For correspondence: Prof. Gennadii Efimovich Gendlin, MD, PhD, 1 Ostrovityanova str., Moscow, Russian Federation, 117997; e-mail:

For citation: Makeeva LM, Emelina EI, Bykova AV, et al. Comparative Analysis of Cardiovascular Disorders in Patients with Chronic Myeloid Leukemia on Tyrosine Kinase Inhibitor Therapy. Clinical oncohematology. 2020;13(1):104–111 (In Russ).

DOI: 10.21320/2500-2139-2020-13-1-104-111


Aim. To analyze adverse cardiovascular events in chronic myeloid leukemia (CML) patients who received various tyrosine kinase inhibitors (TKI).

Materials & Methods. The trial included 97 CML patients with nilotinib, dasatinib or imatinib indications. By the time of examination the patients had undergone TKI therapy for 1–138 months. The three of them were sequentially treated with 2 drugs over the monitoring period. All CML patients were aged 22–79 years (median 53.5 years): 55 women were aged 22–71 years (median 53.5 years) and 42 men were aged 24–79 years (median 53 years).

Results. The comparative analysis demonstrated significantly higher impact of nilotinib on QTc duration compared with other TKIs. The patients who received nilotinib (n = 15) throughout 38 months had QTc of 0.47 s (interquartile range [IQR] 0.46–0.47 s), in imatinib group (n = 17) QTc was 0.43 s (IQR 0.43–0.44 s), and in dasatinib group (n = 4) QTc was 0.43 s (IQR 0.42–0.44 s) (= 0.0008).

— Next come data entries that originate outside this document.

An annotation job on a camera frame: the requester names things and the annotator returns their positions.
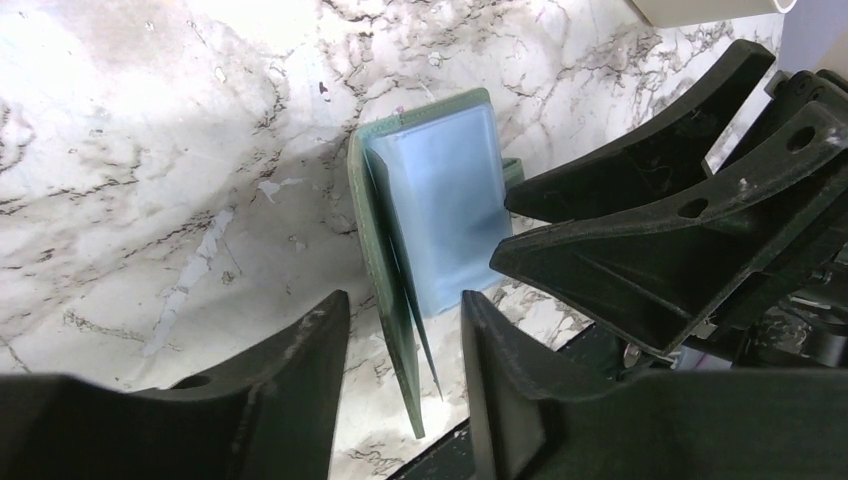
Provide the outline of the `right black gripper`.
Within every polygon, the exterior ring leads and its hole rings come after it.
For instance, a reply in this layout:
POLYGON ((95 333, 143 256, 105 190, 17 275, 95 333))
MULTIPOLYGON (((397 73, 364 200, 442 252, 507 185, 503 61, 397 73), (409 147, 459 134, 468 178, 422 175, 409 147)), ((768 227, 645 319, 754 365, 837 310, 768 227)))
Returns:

Among all patients treated with nilotinib there were 62 % (31/50) with QTc > 0.46 s, in imatinib (6/41) and dasatinib (2/18) groups it was detected in 14.6 % and 11.1 % of patients, respectively (= 0.0008). Five patients had QTc > 0.48 s, which is the criterion for discontinuation of treatment or dose reduction. In two patients the identified changes of QTc duration required TKI temporary suspension. After nilotinib dose reduction or discontinuation QTc duration normalized in all cases within 2 weeks. Decreased ankle-brachial index (ABI) < 0.9 without pronounced clinical symptoms was identified in two patients who received nilotinib. Afterwards they showed peripheral occlusive disease of lower extremities, and nilotinib treatment was discontinued. In patients treated with other TKIs no occlusive vascular lesions were observed. A case of chronic heart failure with reduced left ventricular ejection fraction developing on nilotinib therapy was revealed and described.

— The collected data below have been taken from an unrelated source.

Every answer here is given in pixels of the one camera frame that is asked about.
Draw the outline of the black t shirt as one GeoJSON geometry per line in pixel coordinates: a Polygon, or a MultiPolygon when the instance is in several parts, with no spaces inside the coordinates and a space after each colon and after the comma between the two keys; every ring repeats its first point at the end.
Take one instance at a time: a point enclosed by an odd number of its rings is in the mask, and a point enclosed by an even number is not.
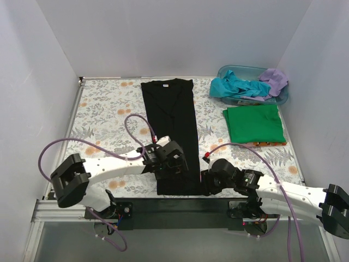
{"type": "Polygon", "coordinates": [[[157,181],[159,195],[201,195],[198,134],[192,80],[141,83],[147,119],[158,138],[169,136],[184,151],[189,171],[157,181]]]}

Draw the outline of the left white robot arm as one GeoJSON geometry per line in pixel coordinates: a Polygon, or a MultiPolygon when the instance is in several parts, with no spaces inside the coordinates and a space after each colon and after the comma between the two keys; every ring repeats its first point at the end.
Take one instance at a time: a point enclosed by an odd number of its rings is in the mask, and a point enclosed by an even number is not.
{"type": "Polygon", "coordinates": [[[97,183],[125,175],[153,173],[158,180],[176,178],[188,171],[182,148],[168,136],[156,144],[139,147],[120,157],[85,158],[70,155],[51,174],[58,207],[77,204],[91,207],[104,218],[116,211],[111,193],[102,191],[97,183]]]}

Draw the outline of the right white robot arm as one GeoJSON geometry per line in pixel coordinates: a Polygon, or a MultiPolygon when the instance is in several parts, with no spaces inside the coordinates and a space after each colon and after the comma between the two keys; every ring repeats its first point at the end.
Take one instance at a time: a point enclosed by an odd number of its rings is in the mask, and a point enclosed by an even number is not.
{"type": "Polygon", "coordinates": [[[245,196],[230,206],[234,218],[296,216],[322,226],[336,237],[348,239],[348,194],[340,186],[314,188],[288,182],[278,184],[271,176],[251,169],[240,170],[223,158],[204,161],[209,166],[201,172],[201,181],[209,195],[229,188],[245,196]]]}

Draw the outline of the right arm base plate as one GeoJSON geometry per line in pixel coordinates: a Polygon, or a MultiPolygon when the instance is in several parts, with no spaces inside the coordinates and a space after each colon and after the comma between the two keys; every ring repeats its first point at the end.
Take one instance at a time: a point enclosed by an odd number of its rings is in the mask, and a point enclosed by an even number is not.
{"type": "Polygon", "coordinates": [[[267,214],[262,211],[260,202],[253,201],[229,201],[228,215],[232,218],[260,219],[267,214]]]}

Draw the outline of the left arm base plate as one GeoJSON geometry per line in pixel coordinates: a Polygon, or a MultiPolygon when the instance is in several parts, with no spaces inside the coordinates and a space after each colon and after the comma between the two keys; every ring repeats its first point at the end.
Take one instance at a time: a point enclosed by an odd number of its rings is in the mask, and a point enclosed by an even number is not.
{"type": "Polygon", "coordinates": [[[103,219],[116,220],[121,217],[123,219],[129,219],[133,216],[133,204],[132,202],[96,202],[92,204],[87,204],[85,210],[85,219],[95,219],[95,217],[88,211],[91,207],[93,212],[103,219]]]}

Conclusion. Despite high specificity for BCR-ABL tyrosine kinase, new TKIs can, although rarely, induce cardiovascular adverse events. Prior to TKI treatment assignment CML patients should be examined with ECG and EchoCG with systolic function evaluation, and the measurement of pulmonary artery pressure as well as ABI. The examination should be repeated in the end of the 1st year TKI treatment if there is no reason for extra examinations. It is recommended to hold 24-hour ECG monitoring with QTc max measurement prior to nilotinib assignment, then once a year within 2 years of nilotinib treatment, and once in 6 months after 3 years of therapy.

Keywords: imatinib, dasatinib, nilotinib, chronic myeloid leukemia, QTc prolongation, sudden cardiac death, peripheral occlusive disease of lower extremities, chronic heart failure, cardiomyopathy, pulmonary arterial hypertension.